Assigned task –
Copy exactly the lines of the material below that run from the one containing "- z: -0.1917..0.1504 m" through the one containing "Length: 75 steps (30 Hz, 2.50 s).". Copy no other lines.

Start of Block

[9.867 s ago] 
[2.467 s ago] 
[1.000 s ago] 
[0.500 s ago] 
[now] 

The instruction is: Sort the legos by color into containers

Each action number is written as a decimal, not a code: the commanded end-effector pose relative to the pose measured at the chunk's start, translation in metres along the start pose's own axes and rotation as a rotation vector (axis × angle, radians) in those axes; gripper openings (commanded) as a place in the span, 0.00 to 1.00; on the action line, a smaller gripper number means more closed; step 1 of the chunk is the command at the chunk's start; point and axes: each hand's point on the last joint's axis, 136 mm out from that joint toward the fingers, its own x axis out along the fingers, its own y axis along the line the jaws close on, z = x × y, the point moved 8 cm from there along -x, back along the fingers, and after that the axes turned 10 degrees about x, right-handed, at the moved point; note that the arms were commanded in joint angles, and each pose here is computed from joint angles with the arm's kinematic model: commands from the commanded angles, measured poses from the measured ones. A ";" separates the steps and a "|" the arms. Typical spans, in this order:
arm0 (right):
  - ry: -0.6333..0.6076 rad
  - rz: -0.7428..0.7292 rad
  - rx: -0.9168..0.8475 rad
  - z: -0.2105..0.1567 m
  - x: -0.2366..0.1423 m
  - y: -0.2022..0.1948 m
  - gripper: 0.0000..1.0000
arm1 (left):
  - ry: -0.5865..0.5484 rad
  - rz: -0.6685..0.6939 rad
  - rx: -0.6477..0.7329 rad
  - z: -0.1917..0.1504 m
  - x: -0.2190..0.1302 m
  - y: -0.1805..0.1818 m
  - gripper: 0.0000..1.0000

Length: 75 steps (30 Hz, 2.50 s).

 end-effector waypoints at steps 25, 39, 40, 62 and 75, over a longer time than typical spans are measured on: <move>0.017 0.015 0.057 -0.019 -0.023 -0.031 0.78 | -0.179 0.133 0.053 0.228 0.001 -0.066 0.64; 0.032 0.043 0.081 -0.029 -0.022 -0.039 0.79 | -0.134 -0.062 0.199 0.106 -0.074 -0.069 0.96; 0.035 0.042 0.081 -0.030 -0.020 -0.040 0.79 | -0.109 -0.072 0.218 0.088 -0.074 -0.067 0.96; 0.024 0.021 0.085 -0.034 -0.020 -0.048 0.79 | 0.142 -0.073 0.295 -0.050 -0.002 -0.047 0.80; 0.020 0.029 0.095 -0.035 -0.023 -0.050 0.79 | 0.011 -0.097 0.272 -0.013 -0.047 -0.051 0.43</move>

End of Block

Final answer –
  - z: -0.1917..0.1504 m
  - x: -0.2190..0.1302 m
  - y: -0.1805..0.1818 m
  - gripper: 0.0000..1.0000

Length: 75 steps (30 Hz, 2.50 s).

Nothing further remains in this exercise.